Shima Abdullateefمشاهده پروفایل
پژوهشگر ارشد
Shima Abdullateef is a Postdoctoral Research Fellow at the Centre for Medical Informatics within the Usher Institute, College of Medicine and Veterinary Medicine at the University of Edinburgh. Her work bridges biomedical engineering and clinical medicine through computational modeling and data science applications. Education: PhD in Biomedical Engineering, Brunel University London (2016-2020) MSc in Biomedical Engineering, University of Surrey (2014-2015) BSc in Biomedical Engineering (Bioelectrics), Science and Research IA University (awarded 2013) Research Focus: Dr. Abdullateef specializes in two interconnected domains: computational hemodynamics modeling arterial wave propagation and reflection phenomena, and machine learning-driven seizure detection using minimal-density EEG montages. Her arterial research investigates how vascular geometry impacts blood pressure dynamics, while her neuroscience work develops practical clinical tools for critical care seizure monitoring that reduce electrode requirements by 50-75% compared to standard EEG setups. Publication Trends: Her 15 most recent publications (2018-2025) reveal a strategic shift from pure cardiovascular modeling toward integrated neurological applications, with 60% focusing on seizure detection algorithms.
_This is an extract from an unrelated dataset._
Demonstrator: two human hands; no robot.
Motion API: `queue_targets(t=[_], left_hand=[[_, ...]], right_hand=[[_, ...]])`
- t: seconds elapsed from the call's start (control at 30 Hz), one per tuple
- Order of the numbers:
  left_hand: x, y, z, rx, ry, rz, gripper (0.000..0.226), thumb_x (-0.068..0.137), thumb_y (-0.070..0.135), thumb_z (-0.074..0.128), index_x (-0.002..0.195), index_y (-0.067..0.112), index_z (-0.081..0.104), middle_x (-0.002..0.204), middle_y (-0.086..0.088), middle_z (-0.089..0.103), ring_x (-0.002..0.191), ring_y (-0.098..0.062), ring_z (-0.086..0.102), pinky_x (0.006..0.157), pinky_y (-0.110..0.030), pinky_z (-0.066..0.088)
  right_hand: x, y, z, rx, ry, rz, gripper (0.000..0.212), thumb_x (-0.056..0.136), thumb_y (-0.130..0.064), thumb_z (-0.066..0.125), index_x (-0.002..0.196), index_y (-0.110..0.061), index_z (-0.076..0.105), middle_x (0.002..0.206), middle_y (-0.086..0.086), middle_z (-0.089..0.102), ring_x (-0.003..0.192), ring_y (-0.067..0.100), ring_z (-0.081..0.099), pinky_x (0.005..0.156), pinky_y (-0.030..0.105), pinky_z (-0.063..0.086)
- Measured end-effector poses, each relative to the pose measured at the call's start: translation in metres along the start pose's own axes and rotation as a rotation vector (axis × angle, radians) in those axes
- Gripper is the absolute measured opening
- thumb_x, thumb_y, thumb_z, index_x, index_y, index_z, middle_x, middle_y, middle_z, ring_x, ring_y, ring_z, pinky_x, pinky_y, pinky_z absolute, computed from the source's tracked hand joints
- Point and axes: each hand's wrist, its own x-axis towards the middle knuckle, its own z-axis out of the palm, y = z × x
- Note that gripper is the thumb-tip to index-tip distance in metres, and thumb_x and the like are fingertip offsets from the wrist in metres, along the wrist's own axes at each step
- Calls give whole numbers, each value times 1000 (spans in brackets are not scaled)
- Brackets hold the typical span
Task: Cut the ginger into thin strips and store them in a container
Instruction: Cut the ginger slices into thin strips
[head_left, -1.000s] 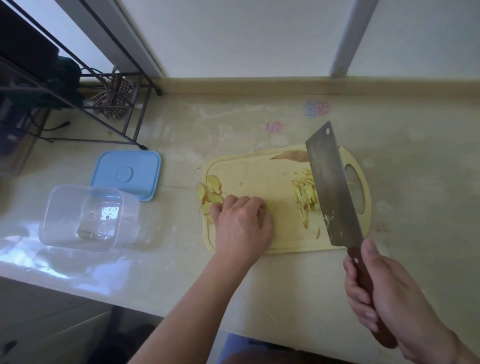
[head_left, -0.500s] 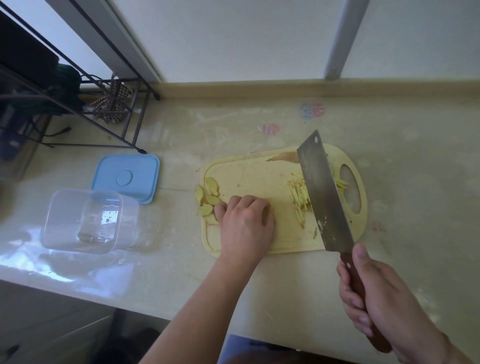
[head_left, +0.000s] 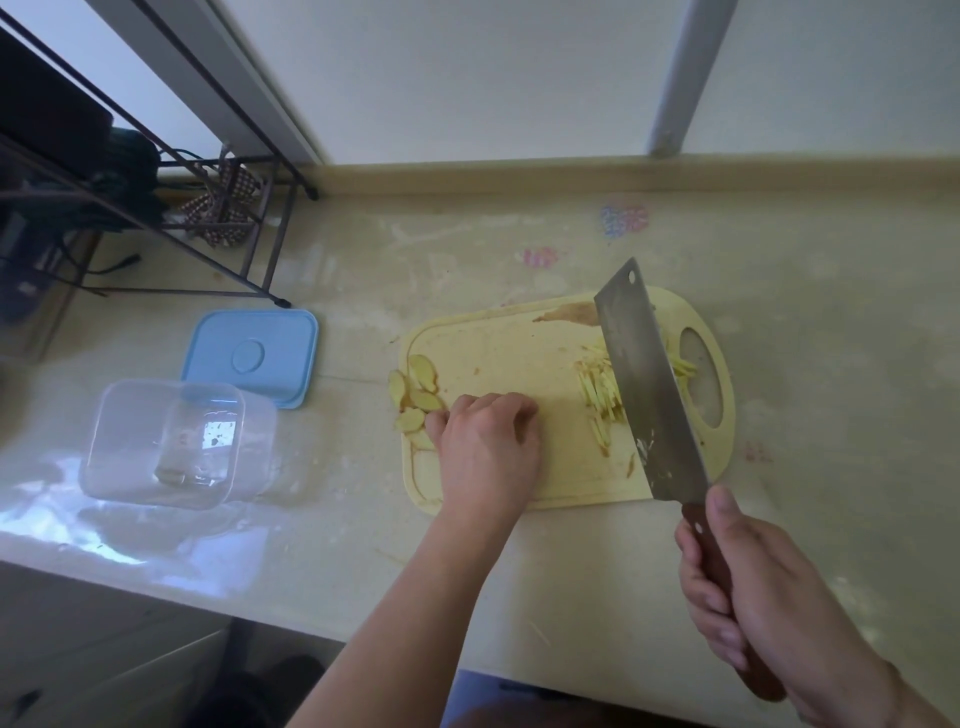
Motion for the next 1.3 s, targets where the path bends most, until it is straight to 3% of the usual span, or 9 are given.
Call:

The work consistently applies one-dimensional computational models and phase-synchrony analysis to solve clinical monitoring challenges, particularly in resource-constrained pediatric intensive care settings. Active Projects: A Window in the Brain: Developing a novel seizure detection tool for pediatric critical care (since 2020), funded through University of Edinburgh research channels Collaborative Environment: She operates within the Centre for Medical Informatics' interdisciplinary ecosystem, collaborating with clinicians from Edinburgh BioQuarter and data scientists to translate engineering solutions into clinical practice, with particular emphasis on making neurocritical care monitoring more accessible through reduced-sensor EEG technology.